Net Profit Margin in Energy & Oil & Gas
How to interpret and apply net profit margin when analyzing energy & oil & gas stocks in US (NYSE/Nasdaq) markets, with reference to international markets like India.
Quick Recap: What is Net Profit Margin?
Net profit margin is the percentage of revenue that becomes actual profit after ALL expenses, taxes, interest, depreciation, and everything else.
Net Profit Margin = Net Income Γ· Revenue Γ 100
How Net Profit Margin Works Differently in Energy & Oil & Gas
Commodity-linked, government-regulated pricing, high capex, cyclical earnings tied to crude prices.
Typical Ranges for Energy & Oil & Gas
Typical Net Profit Margin6-12%
General benchmark: US sectors: Software 20β30%, Pharma 18β28%, Banks 20β30%, Consumer Staples 8β15%, Retail 2β6%. Or international markets like India: IT 15β25%, Banking 15β25%, FMCG 10β20%, Manufacturing 5β15%.
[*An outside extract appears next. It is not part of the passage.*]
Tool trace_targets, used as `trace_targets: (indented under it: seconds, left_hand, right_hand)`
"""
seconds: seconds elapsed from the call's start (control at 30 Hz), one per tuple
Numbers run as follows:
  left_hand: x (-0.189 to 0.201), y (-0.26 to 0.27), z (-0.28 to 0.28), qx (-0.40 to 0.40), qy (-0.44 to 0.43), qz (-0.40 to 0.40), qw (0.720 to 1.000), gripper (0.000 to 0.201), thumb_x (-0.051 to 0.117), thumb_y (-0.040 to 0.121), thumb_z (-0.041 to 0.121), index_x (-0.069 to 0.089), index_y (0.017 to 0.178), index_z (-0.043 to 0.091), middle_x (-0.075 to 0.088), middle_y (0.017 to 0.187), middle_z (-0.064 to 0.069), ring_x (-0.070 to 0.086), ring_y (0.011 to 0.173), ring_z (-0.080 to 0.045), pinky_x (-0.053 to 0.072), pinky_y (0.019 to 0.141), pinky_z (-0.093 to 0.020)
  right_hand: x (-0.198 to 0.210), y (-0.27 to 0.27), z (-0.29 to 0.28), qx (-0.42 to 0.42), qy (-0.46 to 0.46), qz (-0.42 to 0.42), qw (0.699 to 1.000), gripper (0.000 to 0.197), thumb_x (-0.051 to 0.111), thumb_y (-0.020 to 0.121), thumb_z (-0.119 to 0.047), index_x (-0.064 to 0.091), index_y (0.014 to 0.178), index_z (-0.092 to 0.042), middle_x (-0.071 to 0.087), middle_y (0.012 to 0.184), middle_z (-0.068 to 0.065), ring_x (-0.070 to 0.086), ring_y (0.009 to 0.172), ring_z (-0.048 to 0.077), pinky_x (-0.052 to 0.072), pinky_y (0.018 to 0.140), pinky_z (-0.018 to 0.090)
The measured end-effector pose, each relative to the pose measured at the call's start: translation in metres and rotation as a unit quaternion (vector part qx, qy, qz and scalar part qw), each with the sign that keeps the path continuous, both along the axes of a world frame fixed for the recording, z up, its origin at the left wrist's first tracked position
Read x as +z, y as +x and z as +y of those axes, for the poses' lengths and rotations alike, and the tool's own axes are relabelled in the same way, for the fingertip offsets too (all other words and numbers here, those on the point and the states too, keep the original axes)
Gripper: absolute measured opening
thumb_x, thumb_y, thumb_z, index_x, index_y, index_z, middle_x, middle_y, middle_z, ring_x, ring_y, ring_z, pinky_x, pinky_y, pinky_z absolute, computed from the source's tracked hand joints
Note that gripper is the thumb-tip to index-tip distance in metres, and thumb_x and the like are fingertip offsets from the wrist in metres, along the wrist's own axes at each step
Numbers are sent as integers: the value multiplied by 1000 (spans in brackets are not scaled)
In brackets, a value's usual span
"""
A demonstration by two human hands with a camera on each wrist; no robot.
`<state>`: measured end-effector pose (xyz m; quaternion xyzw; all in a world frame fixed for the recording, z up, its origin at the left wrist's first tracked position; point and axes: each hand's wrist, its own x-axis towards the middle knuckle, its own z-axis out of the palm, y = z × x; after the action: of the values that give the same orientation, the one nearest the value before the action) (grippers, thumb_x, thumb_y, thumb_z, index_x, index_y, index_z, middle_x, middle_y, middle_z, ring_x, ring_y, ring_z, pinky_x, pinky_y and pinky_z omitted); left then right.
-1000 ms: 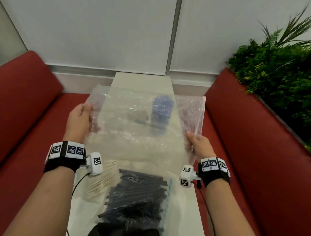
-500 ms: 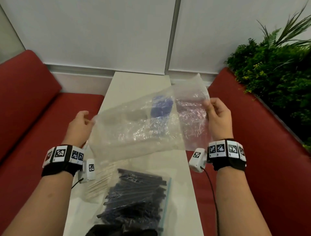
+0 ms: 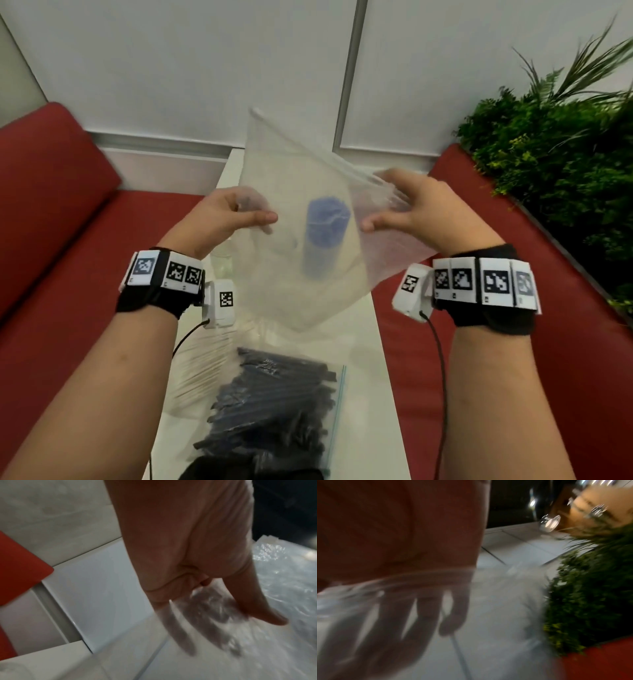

Sector data last reviewed: 2026-04
Example Energy & Oil & Gas Companies to Analyze
US Market (NYSE / Nasdaq)
Indian Market (NSE / BSE)
Filter energy & oil & gas stocks by net profit margin and other metrics:
Key Takeaways
- Net Profit Margin in energy & oil & gas should be compared against sector peers in the same market (US S&P 500 / Russell or Indian NSE / BSE), not the broad market average.
- Sector characteristics: Commodity-linked, government-regulated pricing, high capex, cyclical earnings tied to crude prices.
- Cross-list peers across markets, large-cap US names often set the global benchmark, while Indian peers can trade at different multiples due to growth and liquidity differences.